What is the correct way of using Forge for Flux checkpoints (CUDA OOM error) #1844

nitinmukesh · 2024-09-17T09:39:19Z

nitinmukesh
Sep 17, 2024

So I was using Auto1111 all the time before switching to Forge. I never get CUDA OOM error before while using Auto1111.
Something which I learned (from variety of tools like Auto1111, Diffsynth studio, Talking head, etc) is that there is GPU VRAM and then Shared memory from system RAM. First the GPU VRAM memory is utilized fully and then the rest will be spilled to shared RAM and if both are full and more is needed than you get CUDA OOM error.

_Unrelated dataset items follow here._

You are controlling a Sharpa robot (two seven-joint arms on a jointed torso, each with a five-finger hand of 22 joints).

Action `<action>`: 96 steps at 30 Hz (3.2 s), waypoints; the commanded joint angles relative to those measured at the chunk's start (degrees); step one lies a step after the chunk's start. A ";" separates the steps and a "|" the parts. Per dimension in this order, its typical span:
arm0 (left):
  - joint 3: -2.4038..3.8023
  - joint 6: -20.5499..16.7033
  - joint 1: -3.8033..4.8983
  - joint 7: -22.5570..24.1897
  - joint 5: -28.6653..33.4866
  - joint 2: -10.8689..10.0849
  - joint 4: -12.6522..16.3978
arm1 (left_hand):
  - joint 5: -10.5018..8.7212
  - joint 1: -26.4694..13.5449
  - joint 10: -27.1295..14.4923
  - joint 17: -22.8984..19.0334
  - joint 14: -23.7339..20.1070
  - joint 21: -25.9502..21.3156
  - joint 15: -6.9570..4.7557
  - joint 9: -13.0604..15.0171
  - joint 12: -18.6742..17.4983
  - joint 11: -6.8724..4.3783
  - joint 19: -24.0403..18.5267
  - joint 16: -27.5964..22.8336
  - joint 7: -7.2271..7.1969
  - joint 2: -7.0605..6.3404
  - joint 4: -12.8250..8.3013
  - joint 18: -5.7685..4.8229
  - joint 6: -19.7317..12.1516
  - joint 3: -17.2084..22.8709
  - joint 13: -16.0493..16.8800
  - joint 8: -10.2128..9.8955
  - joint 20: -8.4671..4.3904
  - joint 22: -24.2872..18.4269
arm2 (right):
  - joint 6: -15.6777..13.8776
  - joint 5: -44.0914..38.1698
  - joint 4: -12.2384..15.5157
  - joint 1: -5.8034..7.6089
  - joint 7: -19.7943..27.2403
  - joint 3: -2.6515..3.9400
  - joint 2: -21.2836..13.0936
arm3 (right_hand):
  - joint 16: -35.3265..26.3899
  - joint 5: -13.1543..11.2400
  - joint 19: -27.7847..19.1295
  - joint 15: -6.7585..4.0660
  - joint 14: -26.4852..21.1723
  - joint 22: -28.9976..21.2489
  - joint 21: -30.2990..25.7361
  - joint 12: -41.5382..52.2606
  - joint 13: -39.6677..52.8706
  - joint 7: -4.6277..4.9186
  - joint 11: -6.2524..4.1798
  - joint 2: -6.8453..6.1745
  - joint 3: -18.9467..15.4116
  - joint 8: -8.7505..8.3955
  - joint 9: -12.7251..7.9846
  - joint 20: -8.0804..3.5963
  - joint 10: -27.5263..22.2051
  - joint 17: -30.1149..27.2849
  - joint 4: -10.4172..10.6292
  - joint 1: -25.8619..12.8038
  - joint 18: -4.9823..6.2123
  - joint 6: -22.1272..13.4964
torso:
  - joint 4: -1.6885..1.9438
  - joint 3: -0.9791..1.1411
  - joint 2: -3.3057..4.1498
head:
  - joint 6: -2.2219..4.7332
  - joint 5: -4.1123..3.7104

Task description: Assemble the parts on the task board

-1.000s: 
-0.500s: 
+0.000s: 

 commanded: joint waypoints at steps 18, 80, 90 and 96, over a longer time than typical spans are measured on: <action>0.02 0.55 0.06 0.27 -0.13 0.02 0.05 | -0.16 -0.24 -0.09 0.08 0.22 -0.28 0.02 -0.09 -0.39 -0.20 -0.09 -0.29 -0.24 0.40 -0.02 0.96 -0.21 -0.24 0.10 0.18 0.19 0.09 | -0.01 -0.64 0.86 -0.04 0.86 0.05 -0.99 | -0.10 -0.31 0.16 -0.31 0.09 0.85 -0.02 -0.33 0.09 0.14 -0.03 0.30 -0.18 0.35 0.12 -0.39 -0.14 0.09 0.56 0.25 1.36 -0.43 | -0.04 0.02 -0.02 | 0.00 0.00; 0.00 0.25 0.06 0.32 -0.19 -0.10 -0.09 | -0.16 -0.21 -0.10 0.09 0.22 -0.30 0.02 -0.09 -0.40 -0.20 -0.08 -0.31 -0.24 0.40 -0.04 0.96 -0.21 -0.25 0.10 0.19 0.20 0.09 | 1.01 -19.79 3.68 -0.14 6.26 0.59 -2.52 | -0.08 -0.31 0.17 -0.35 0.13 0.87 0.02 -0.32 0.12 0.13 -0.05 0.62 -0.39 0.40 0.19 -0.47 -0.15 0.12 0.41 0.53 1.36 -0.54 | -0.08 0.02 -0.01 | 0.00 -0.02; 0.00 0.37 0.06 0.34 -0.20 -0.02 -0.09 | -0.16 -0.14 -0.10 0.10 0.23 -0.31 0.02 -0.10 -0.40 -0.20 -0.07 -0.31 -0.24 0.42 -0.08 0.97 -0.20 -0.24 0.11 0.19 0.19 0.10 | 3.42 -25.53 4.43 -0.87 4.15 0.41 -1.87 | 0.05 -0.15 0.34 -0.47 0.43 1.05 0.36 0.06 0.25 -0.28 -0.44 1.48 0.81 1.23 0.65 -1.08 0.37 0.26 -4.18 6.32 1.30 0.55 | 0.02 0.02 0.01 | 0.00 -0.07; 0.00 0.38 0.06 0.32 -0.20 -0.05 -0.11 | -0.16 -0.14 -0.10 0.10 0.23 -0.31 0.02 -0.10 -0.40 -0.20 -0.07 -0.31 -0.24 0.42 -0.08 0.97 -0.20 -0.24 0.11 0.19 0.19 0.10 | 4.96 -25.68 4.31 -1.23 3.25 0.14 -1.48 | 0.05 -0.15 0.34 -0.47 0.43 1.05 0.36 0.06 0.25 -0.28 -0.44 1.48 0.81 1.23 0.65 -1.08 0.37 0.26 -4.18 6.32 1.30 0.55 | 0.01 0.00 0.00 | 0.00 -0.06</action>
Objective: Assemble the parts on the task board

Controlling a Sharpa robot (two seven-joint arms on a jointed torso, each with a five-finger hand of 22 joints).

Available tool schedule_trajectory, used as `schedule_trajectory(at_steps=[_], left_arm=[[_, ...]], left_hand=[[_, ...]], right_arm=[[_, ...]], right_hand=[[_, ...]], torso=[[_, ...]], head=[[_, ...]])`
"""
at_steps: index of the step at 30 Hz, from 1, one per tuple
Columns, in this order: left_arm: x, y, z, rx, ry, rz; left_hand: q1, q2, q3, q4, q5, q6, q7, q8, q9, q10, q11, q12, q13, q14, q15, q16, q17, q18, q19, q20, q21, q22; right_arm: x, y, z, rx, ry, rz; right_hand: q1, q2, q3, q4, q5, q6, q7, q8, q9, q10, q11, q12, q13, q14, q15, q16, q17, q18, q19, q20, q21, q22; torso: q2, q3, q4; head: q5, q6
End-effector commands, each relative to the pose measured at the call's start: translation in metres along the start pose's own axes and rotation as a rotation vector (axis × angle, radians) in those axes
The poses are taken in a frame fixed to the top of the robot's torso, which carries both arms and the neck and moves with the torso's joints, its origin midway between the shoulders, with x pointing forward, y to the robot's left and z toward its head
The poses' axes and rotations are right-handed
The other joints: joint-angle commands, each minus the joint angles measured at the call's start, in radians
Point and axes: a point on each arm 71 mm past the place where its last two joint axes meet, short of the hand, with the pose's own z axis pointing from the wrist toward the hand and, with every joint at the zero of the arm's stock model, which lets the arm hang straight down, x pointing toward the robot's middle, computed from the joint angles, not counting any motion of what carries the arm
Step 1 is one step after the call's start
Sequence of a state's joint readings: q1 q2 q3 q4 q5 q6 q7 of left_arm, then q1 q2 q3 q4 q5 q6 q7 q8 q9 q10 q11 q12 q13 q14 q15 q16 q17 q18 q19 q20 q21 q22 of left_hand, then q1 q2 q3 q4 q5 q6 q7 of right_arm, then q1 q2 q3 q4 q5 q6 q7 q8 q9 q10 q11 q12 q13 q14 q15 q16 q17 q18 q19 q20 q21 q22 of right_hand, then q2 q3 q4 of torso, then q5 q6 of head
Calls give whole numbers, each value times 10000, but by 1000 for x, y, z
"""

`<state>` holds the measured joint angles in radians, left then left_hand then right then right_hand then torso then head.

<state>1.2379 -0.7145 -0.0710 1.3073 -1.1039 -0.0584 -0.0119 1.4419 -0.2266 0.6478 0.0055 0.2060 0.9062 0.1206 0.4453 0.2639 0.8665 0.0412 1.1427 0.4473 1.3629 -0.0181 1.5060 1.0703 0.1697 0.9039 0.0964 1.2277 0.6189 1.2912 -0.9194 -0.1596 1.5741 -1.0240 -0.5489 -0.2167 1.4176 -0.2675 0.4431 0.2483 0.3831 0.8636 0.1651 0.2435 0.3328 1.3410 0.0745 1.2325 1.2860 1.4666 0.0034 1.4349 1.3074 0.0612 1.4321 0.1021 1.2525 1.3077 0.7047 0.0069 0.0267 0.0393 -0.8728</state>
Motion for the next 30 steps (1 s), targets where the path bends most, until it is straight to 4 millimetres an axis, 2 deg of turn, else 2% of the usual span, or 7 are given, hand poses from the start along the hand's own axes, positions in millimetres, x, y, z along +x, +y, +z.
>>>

However in Forge, it is not fully utilizing the VRAM and starts utilizing shared RAM. To support this check this image

4.8 Gb of VRAM is used and then started to use shared. So I got CUDA OOM error on 7.5 GB / 15.9 GB, which is not correct. It should be for e.g. 14 GB / 15.9 GB and application request for another 2 GB one should get CUDA OOM error.

Please find the console log and settings I am using. What am I doing wrong, Please advice.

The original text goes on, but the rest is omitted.